> **Work item**
Give the entries again exactly. Skip the pictures.

> **Exercise data**
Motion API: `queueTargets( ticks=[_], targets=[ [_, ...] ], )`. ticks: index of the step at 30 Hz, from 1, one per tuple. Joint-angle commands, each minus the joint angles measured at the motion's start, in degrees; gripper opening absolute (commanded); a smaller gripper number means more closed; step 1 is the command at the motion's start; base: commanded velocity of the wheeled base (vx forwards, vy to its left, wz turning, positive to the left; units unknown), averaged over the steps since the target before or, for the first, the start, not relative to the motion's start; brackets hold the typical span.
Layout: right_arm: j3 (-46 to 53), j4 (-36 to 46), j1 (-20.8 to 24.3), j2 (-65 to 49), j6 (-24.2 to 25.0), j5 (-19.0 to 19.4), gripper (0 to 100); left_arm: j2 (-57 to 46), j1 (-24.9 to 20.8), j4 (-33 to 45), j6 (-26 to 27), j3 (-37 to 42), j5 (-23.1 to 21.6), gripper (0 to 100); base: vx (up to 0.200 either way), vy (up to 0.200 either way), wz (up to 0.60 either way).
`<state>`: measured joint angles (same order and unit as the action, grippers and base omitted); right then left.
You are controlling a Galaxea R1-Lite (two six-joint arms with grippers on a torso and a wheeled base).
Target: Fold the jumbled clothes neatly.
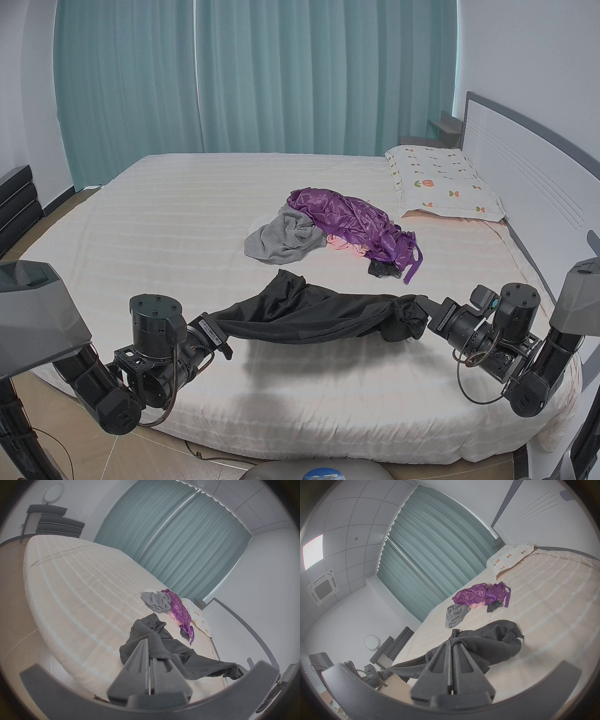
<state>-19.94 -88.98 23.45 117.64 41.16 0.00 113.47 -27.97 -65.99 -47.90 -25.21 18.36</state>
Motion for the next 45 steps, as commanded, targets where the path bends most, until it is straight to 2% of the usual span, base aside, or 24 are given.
queueTargets(
  ticks=[1, 28, 45],
  targets=[
    [-0.10, -0.85, 0.01, -0.39, -0.02, -0.09, 0, -0.35, 0.19, -0.02, 0.00, -0.19, 0.10, 0, 0.000, 0.200, 0.00],
    [-1.50, -0.85, -1.48, -1.71, 2.88, -1.32, 0, -2.20, 1.77, -1.34, 0.35, -0.54, 0.19, 0, 0.000, 0.200, 0.00],
    [-1.68, -0.85, -2.36, -1.10, 3.05, -1.32, 0, -2.29, 1.77, -1.42, 0.44, -0.54, 0.19, 0, 0.000, 0.200, 0.00]
  ],
)
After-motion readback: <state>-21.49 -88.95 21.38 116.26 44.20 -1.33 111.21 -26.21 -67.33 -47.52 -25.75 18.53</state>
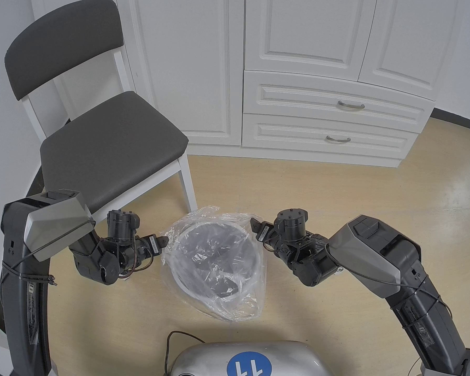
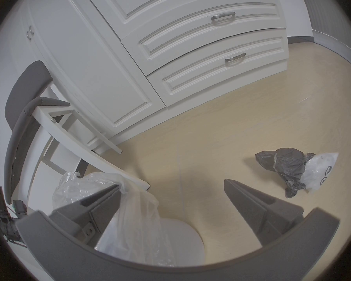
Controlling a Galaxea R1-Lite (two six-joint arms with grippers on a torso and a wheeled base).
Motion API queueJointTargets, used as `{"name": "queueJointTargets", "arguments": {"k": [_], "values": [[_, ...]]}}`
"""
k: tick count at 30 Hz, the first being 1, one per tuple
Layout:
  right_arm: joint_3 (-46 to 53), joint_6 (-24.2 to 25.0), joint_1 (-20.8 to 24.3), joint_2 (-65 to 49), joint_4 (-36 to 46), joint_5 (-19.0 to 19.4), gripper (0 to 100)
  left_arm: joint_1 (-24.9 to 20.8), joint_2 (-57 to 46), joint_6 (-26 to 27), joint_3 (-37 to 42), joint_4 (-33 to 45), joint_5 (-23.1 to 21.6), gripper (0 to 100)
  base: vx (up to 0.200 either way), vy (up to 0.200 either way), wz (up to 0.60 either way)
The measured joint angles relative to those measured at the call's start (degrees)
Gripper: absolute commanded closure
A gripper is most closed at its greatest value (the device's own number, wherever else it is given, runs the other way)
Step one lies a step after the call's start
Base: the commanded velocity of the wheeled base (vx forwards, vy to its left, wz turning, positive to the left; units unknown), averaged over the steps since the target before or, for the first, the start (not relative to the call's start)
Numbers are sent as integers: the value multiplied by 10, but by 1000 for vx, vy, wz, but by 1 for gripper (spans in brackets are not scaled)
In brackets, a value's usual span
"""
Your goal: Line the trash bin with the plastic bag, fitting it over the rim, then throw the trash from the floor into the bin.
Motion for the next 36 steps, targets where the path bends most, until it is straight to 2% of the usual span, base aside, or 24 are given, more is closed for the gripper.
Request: {"name": "queueJointTargets", "arguments": {"k": [11,21,27,36], "values": [[-59,0,-2,22,78,-2,0,7,25,5,-25,1,1,0,0,0,0],[-80,0,-5,29,114,-16,0,10,32,18,-46,57,15,0,0,0,0],[-82,0,-8,27,145,-24,0,14,29,54,-29,58,15,0,0,0,0],[-36,-1,-10,0,145,-27,0,21,10,74,0,60,6,0,0,0,0]]}}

> **Task response**
Motion API: `queueTargets( ticks=[_], targets=[ [_, ...] ], )`. ticks: index of the step at 30 Hz, from 1, one per tuple. Joint-angle commands, each minus the joint angles measured at the motion's start, in degrees; gripper opening absolute (commanded); a smaller gripper number means more closed; step 1 is the command at the motion's start; base: commanded velocity of the wheeled base (vx forwards, vy to its left, wz turning, positive to the left; units unknown), averaged over the steps since the target before or, for the first, the start, not relative to the motion's start; brackets hold the typical span.
Layout: right_arm: j3 (-46 to 53), j4 (-36 to 46), j1 (-20.8 to 24.3), j2 (-65 to 49), j6 (-24.2 to 25.0), j5 (-19.0 to 19.4), gripper (0 to 100); left_arm: j2 (-57 to 46), j1 (-24.9 to 20.8), j4 (-33 to 45), j6 (-26 to 27), j3 (-37 to 42), j5 (-23.1 to 21.6), gripper (0 to 100); base: vx (up to 0.200 either way), vy (up to 0.200 either way), wz (up to 0.60 either way).
`<state>`: measured joint angles (same order and unit as the action, grippers and base omitted); right then left.
You are controlling a Galaxea R1-Lite (two six-joint arms with grippers on a torso and a wheeled base).
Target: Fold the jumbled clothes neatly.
<state>-19.94 -88.98 23.45 117.64 41.16 0.00 113.47 -27.97 -65.99 -47.90 -25.21 18.36</state>
Motion for the next 45 steps, as commanded, targets where the path bends most, until it is straight to 2% of the usual span, base aside, or 24 are given.
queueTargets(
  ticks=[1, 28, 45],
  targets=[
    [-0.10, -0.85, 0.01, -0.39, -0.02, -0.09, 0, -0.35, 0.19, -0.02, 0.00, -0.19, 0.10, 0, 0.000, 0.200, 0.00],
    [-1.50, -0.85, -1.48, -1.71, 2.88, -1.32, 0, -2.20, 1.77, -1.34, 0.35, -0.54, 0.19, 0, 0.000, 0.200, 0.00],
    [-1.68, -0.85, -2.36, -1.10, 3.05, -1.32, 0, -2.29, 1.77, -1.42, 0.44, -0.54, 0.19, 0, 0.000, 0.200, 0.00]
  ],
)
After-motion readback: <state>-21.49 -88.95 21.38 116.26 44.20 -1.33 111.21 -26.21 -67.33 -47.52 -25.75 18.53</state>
Controlling a Galaxea R1-Lite (two six-joint arms with grippers on a torso and a wheeled base).
Motion API queueJointTargets, used as `{"name": "queueJointTargets", "arguments": {"k": [_], "values": [[_, ...]]}}`
"""
k: tick count at 30 Hz, the first being 1, one per tuple
Layout:
  right_arm: joint_3 (-46 to 53), joint_6 (-24.2 to 25.0), joint_1 (-20.8 to 24.3), joint_2 (-65 to 49), joint_4 (-36 to 46), joint_5 (-19.0 to 19.4), gripper (0 to 100)
  left_arm: joint_1 (-24.9 to 20.8), joint_2 (-57 to 46), joint_6 (-26 to 27), joint_3 (-37 to 42), joint_4 (-33 to 45), joint_5 (-23.1 to 21.6), gripper (0 to 100)
  base: vx (up to 0.200 either way), vy (up to 0.200 either way), wz (up to 0.60 either way)
The measured joint angles relative to those measured at the call's start (degrees)
Gripper: absolute commanded closure
A gripper is most closed at its greatest value (the device's own number, wherever else it is given, runs the other way)
Step one lies a step after the call's start
Base: the commanded velocity of the wheeled base (vx forwards, vy to its left, wz turning, positive to the left; units unknown), averaged over the steps since the target before or, for the first, the start (not relative to the call's start)
Numbers are sent as integers: the value multiplied by 10, but by 1000 for vx, vy, wz, but by 1 for gripper (spans in brackets are not scaled)
In brackets, a value's usual span
"""
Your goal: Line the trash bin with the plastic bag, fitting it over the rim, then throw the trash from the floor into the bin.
Motion for the next 36 steps, targets where the path bends most, until it is straight to 2% of the usual span, base aside, or 24 are given, more is closed for the gripper.
Request: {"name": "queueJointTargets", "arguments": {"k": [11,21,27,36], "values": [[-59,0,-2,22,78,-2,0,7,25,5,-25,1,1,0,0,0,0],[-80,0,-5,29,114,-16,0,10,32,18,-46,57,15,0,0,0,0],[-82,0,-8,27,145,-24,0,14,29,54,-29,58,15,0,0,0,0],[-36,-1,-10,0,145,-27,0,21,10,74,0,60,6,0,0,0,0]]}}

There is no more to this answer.